• ACTIVITY
Copy whichever lines of the data hold the word "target".

• PROVIDED DATA
BEGIN

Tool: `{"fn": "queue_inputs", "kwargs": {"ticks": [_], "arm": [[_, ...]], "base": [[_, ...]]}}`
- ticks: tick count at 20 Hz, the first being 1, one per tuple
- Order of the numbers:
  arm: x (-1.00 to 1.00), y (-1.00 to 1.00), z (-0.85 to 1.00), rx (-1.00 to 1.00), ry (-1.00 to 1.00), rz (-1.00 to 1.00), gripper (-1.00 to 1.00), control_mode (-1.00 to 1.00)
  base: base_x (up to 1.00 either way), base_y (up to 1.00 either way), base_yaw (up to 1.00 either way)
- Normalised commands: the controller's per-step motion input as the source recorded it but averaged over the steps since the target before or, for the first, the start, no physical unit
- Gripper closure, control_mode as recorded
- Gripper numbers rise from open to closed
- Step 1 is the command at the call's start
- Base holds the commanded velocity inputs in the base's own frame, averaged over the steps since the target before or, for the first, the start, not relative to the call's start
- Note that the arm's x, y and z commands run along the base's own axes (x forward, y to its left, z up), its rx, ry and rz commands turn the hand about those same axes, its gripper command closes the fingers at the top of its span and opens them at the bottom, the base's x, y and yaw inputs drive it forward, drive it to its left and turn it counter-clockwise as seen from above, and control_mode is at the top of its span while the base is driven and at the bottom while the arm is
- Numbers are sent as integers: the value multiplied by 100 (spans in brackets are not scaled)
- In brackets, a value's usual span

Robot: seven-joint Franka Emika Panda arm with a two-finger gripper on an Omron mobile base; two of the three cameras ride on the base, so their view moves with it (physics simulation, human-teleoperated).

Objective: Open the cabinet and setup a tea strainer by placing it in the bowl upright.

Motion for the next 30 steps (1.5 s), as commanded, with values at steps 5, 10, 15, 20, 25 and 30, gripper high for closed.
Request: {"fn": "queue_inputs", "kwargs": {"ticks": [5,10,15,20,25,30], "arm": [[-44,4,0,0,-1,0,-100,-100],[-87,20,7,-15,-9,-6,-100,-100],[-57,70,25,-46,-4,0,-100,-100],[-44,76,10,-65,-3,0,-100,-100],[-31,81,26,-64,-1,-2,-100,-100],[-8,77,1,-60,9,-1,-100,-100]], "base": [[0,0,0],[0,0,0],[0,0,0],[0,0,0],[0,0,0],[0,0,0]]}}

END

• TASK RESPONSE
- Normalised commands: the controller's per-step motion input as the source recorded it but averaged over the steps since the target before or, for the first, the start, no physical unit
- Base holds the commanded velocity inputs in the base's own frame, averaged over the steps since the target before or, for the first, the start, not relative to the call's start

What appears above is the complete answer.